DRDO, following its tortured success with the Akash missile, a 1970s vintage SA-6 analog with modern day guidance and electronics, is now looking into a longer range (60-km) missile with active seeker, vertical launch and anti-ship missile capability.
It all started when the 2010 year end GOI press release referred to a Mark-2 version of the Akash.
In an interview in August 2014, former DRDO Chief Avinash Chander said, "We are examining various options for Akash Mk-2 so that it can operate over a larger profile. One of the options is putting a seeker on board. Of course its not simply a matter of adding a seeker since it changes the entire dynamics of the missile. Nevertheless we are looking at multiple options and are certainly working on a Mark 2 version of the Akash."
Defenseworld.net in a report on January 22, 2015 quoted a source as saying that the DRDO has decided to increase the range of the Aakash surface to air missile (SAM) and provide it with a ‘seeker’ in its warhead to achieve better targeting efficiency.
Most anti-ship missiles use active radar homing for terminal guidance so the use of an active seeker on Akash Mk-2 is logical.
Let us get some things clear, before moving forward. Its name notwithstanding, Akash Mk-2 will not be derivative of the Akash missile; it will be a new missile built from scratch using substantially different technologies.
A missile with an active seeker uses command guidance for the initial phase of interception and then switches to a miniaturized radar fitted in its nose cone for terminal phase (end game) interception. (The current Akash missile uses command guidance for the entire interception phase which limits its effective range.)
An active seeker makes a missile more accurate and less susceptible to countermeasures. It also gives the missile system some fire and forget capability, freeing it to engage other threats following terminal lock-on by the last launched missile.
The challenge in developing an active seeker is to minimize its size and weight while maximizing tracking range. India doesn't have a Akash Mk-2 worthy active seeker yet.
DRDO's Research Center Imarat (RCI) is known to be working on a X-band active seeker capable of engaging sea skimming anti-ship missile. (Sea skimming anti-shipping missiles are difficult to intercept because missile seekers find it hard to discriminate sea skimmers from the clutter generated by reflections from sea waves.)
DRDO is still struggling to replicate the Russian active seeker fitted on its Astra air-to-air missile under a partial TOT arrangement.
Private sector company Alpha Technology show cased an RF seeker that it has developed for Brahmos at Aero India 2015. However, the seeker is yet to be accepted as a substitute for the Russian developed Brahmos seeker.
We are trying hard, but the truth is we are not there yet, and active seeker development poses risks for the Akash Mk-2 project.
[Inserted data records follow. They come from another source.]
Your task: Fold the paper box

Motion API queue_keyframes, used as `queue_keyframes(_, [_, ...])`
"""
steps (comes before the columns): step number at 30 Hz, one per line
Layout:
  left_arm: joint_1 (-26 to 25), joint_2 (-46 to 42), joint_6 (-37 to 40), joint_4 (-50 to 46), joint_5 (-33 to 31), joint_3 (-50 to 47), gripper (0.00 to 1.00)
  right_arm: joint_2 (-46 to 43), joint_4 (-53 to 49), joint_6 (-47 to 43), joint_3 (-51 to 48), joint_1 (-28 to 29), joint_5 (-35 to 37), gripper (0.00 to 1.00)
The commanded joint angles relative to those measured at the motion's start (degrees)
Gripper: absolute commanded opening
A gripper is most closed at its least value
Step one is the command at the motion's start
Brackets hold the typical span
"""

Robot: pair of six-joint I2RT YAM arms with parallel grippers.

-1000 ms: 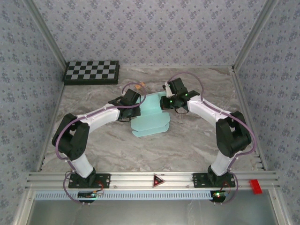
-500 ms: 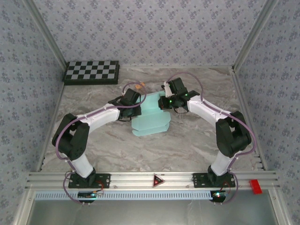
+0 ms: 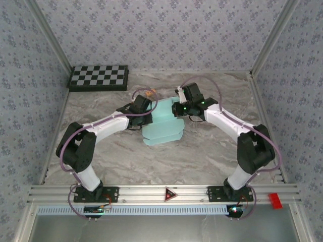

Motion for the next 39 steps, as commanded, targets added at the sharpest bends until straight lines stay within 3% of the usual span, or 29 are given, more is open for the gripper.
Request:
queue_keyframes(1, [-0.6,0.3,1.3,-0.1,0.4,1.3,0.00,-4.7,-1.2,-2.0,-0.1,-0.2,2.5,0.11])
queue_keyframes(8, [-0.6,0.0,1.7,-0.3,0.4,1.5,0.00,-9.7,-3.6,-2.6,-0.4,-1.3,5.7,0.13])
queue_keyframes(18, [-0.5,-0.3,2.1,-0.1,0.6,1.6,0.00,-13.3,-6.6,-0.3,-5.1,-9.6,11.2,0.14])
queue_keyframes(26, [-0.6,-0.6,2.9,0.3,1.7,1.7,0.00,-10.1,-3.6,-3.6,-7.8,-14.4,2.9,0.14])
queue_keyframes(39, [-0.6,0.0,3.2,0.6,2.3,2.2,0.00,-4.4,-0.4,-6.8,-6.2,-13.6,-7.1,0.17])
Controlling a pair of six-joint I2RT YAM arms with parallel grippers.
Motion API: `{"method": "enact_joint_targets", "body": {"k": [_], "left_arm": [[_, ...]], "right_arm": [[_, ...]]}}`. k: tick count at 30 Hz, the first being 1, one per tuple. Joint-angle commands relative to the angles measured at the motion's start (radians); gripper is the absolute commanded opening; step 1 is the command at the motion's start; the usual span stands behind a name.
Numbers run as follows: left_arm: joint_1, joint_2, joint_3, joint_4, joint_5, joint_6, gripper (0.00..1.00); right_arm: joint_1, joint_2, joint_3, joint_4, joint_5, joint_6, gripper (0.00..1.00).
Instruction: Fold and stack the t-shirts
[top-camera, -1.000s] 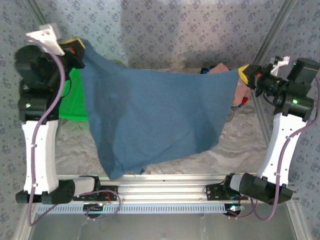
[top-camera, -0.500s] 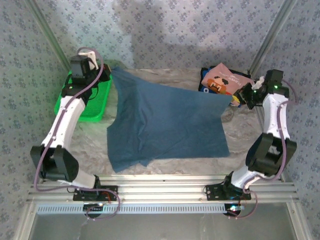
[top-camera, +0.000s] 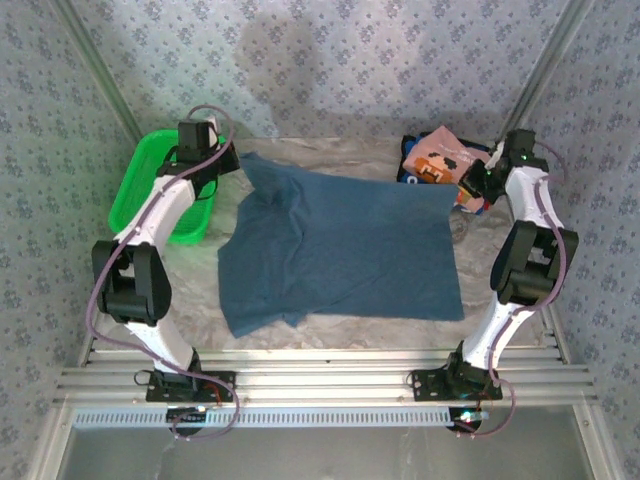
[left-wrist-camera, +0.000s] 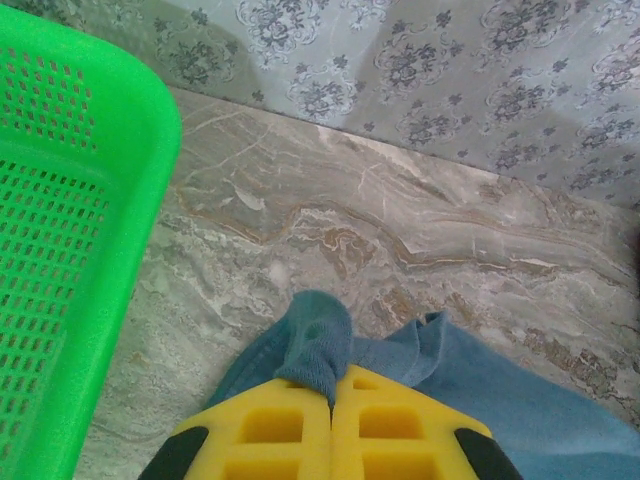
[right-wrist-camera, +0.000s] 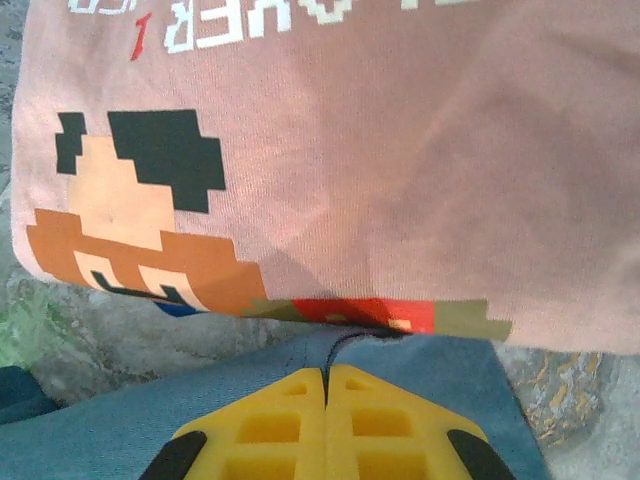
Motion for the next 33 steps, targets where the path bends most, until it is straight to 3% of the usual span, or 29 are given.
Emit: {"method": "enact_joint_targets", "body": {"k": [1, 12, 23, 33], "left_arm": [[-0.003, 0.006, 0.056, 0.007, -0.035, -0.023, 0.0], [0.012, 0.015, 0.144, -0.107, -0.012, 0.095, 0.0], [-0.033, 0.071, 0.27, -0.217, -0.061, 0.185, 0.0], [0.004, -0.247, 0.314, -0.192, 0.001, 0.031, 0.0]], "right_arm": [[-0.005, 0.005, 0.022, 0.052, 0.092, -0.031, 0.0], [-0.021, 0.026, 0.098, 0.061, 0.157, -0.104, 0.0], [0.125, 0.043, 0.203, -0.042, 0.42, -0.265, 0.0], [0.103, -0.251, 0.277, -0.095, 0.17, -0.117, 0.0]]}}
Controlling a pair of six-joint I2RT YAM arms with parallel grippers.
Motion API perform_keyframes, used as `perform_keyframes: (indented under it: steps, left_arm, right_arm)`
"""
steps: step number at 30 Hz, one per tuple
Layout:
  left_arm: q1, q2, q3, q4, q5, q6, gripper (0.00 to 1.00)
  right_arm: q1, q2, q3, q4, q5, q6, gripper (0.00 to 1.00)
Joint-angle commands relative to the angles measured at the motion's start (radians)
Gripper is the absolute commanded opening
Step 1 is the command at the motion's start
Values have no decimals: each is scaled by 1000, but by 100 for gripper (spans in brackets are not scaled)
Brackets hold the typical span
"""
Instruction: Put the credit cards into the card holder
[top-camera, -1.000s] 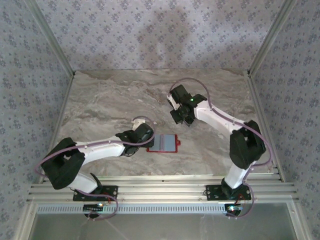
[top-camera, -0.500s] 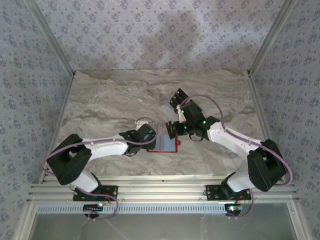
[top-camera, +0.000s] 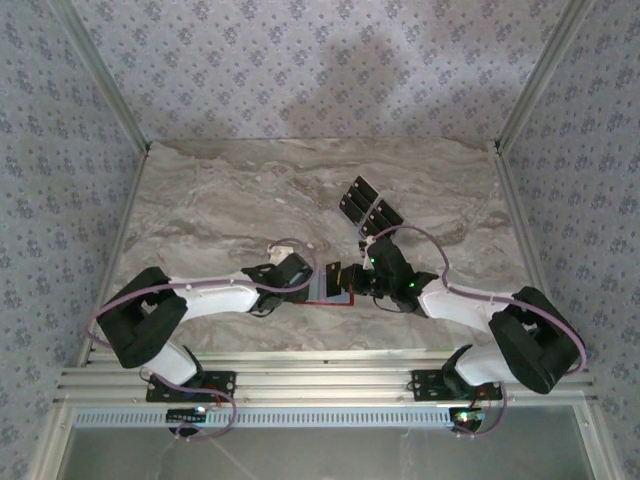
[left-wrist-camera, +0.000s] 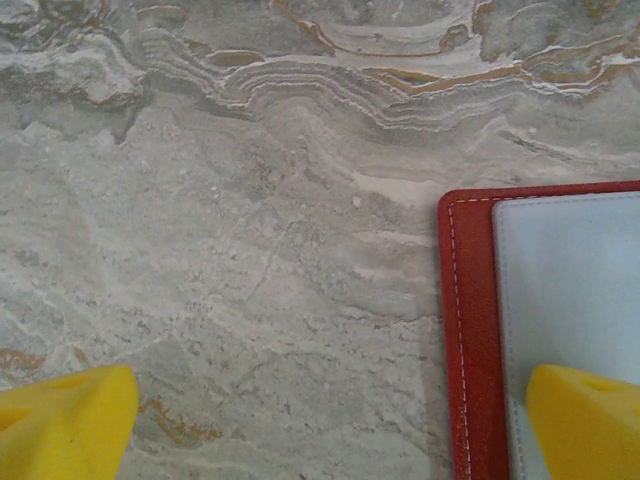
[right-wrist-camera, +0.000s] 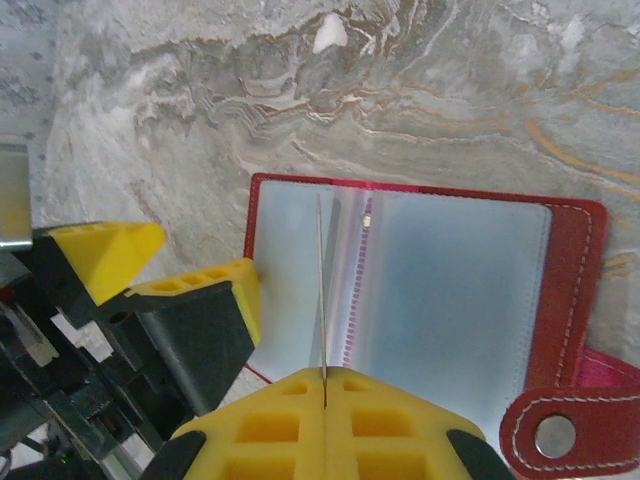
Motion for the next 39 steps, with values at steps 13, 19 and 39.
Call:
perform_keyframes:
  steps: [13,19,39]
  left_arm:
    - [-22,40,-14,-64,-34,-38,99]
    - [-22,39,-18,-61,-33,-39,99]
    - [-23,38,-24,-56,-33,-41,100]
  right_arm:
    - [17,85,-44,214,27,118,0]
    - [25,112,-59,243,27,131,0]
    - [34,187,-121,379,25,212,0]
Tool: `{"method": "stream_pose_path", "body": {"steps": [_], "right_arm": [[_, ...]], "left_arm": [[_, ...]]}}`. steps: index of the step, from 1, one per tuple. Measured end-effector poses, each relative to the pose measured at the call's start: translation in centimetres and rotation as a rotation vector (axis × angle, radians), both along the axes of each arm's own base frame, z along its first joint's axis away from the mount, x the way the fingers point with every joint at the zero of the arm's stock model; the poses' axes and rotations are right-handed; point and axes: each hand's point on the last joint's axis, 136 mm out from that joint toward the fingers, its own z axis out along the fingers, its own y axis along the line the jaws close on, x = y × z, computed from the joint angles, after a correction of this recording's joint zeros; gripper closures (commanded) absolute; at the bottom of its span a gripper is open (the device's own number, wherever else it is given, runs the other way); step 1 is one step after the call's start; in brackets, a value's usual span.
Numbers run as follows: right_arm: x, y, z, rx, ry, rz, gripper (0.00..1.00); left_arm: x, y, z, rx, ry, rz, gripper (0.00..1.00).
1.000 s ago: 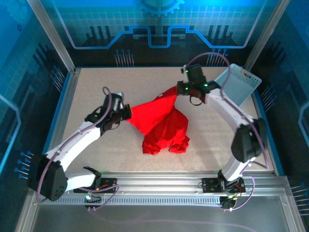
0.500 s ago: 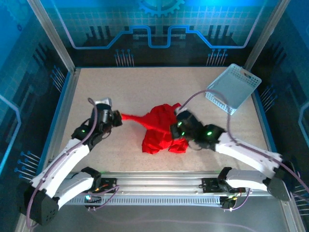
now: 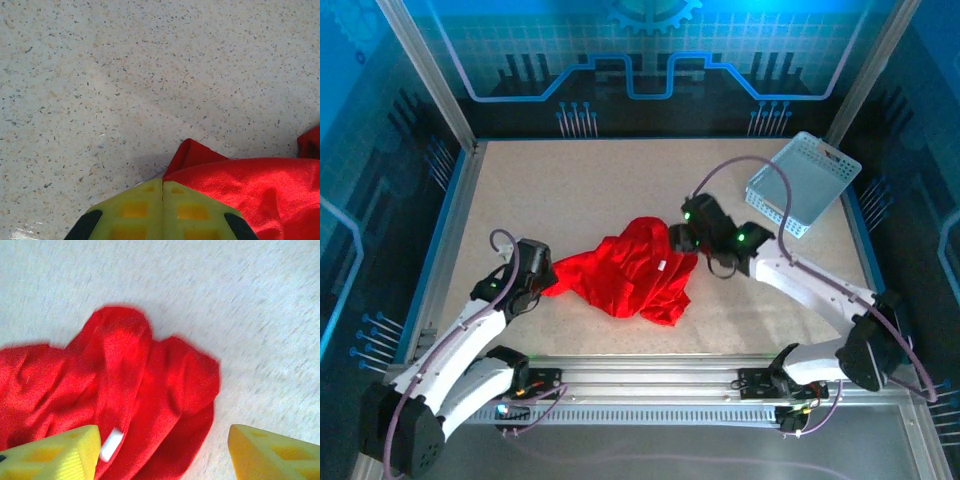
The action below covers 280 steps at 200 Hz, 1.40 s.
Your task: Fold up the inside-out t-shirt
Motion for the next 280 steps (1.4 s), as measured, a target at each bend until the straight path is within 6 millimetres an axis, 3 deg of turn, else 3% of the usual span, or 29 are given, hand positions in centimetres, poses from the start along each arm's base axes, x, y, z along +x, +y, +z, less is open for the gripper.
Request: {"method": "stream_pose_path", "body": {"steps": [20,43,69,98,164,220,280], "right_arm": [[4.1,0.3,-0.6,0.014,0.021,-0.017,0.35],[7.8,1.2,-4.1,0.008,0.094,-0.01,0.37],[9.7,1.0,-8.5,0.008,0.195,-0.015,0.39],[10.1,1.3,-11.2,0.042,0.264,0.003,0.39],[10.3,4.2,-9.9,0.106,0.234,0.079,0.36],[10.5,7.2,-7.6,0.131,0.185,0.151,0.45],[9.9,7.4,-10.1,0.102,0.26,0.151,0.46]], "left_arm": [[0.1,0.1,0.0,0.001,-0.003,0.002,1.0],[0.0,0.2,0.0,0.003,-0.001,0.007,1.0],[0.0,0.2,0.1,0.002,-0.004,0.009,1.0],[0.0,0.4,0.1,0.001,-0.005,0.013,1.0],[0.1,0.3,-0.2,0.005,0.009,0.013,1.0],[0.1,0.3,-0.2,0.005,0.008,0.014,1.0],[0.1,0.3,-0.2,0.005,0.008,0.013,1.0]]}}
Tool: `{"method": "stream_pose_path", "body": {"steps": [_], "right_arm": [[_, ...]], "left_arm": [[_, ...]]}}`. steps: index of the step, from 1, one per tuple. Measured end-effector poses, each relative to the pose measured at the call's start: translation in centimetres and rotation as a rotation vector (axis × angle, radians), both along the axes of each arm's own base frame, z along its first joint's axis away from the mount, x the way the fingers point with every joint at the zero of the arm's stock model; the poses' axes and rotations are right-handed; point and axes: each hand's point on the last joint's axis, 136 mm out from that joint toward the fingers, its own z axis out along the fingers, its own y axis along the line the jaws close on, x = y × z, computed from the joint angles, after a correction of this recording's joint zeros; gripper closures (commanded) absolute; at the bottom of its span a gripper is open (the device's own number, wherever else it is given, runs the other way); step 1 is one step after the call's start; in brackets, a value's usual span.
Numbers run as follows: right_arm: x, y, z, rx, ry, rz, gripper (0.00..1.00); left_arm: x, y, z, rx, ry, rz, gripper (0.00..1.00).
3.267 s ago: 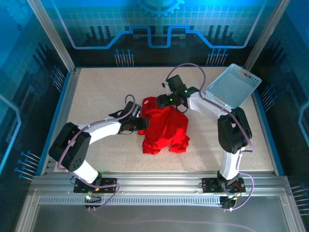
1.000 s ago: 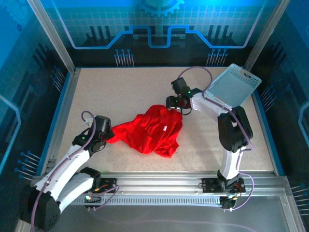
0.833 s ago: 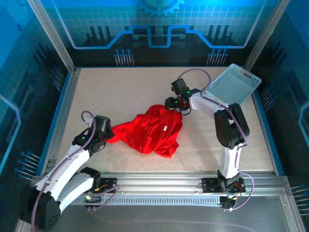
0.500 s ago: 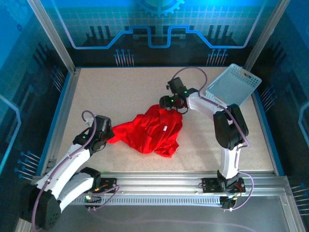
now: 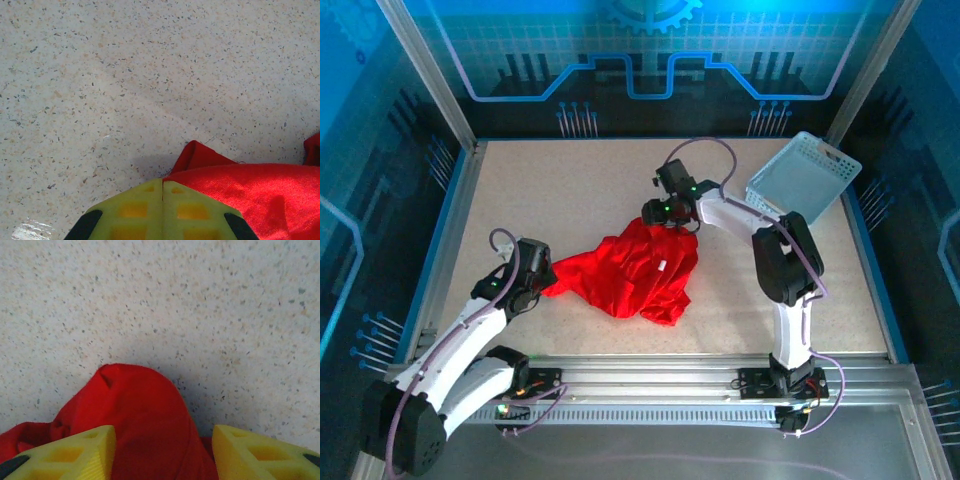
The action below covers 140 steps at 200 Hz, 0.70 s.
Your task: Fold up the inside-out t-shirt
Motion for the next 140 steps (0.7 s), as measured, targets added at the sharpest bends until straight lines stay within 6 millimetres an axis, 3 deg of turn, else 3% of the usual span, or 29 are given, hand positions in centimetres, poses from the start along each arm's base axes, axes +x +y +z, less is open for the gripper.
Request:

Vertical launch of surface-to-air missiles is also a new area for DRDO which has earlier demonstrated vertical launch with the Brahmos and some of its strategic missile. A vertically launched surface-to-air missile must quickly flip over in the direction of the threat and then be command guided towards the target over a data link.
Another big difference between Akash and Akash Mk-2 would be the dropping of Akash-1's ramjet sustainer in favor of pulsed rocket motor. A pulsed rocket motor has multiple propellant segments, with a barrier that stops ignition separating any two segments. When one segment burns out the missile coasts till another segment is ignited. During end game, a freshly ignited rocket motor segment would make Akash Mk-2 much more lethal than the ramjet of Akash.
Pulsed rocket motor technology is something that the DRDO has imbibed working with Israel's IAI in the LR-SAM/MR-SAM project. So no problems there.
MBDA's Co-Development Offer
Faced with cancellation of the Maitri SR-SAM joint project, after an underfunded IAF decided to make do with the Akash missiles, France's MBDA is plugging the Maitri joint collaboration as the Akash-2 project!
The MBDA pitch might look opportunistic and self-serving at the outset, but if you listen to what MBDA officials have to say, you could well change your mind.
MBDA officials categorically confirmed to IDP Sentinel during Aero India 2015 that they will transfer complete seeker technology to DRDO. There was no question of a partial TOT as was the case with Russia and the Astra missile.
MBDA believes that the risks involved in a project to develop a missile from scratch, as DRDO intends to do with Akash 2, are substantial with long and uncertain development time. Seeker and Vertical Launch are risk areas. India would be much better off getting the technology from MBDA so that timelines are not stretched to an extent where the usefulness of the product comes under a cloud.
MBDA says it will not only help India develop the missile, it will help set up production facilities in India and support India's export efforts. Make in India, Export from India (I made that slogan, not the MBDA!)
I am sure there are other facets of the Akash Mk-2 project that I am not aware of, but going exclusively by the information available in public domain, it's hard to understand why DRDO must take risks when it doesn't have to.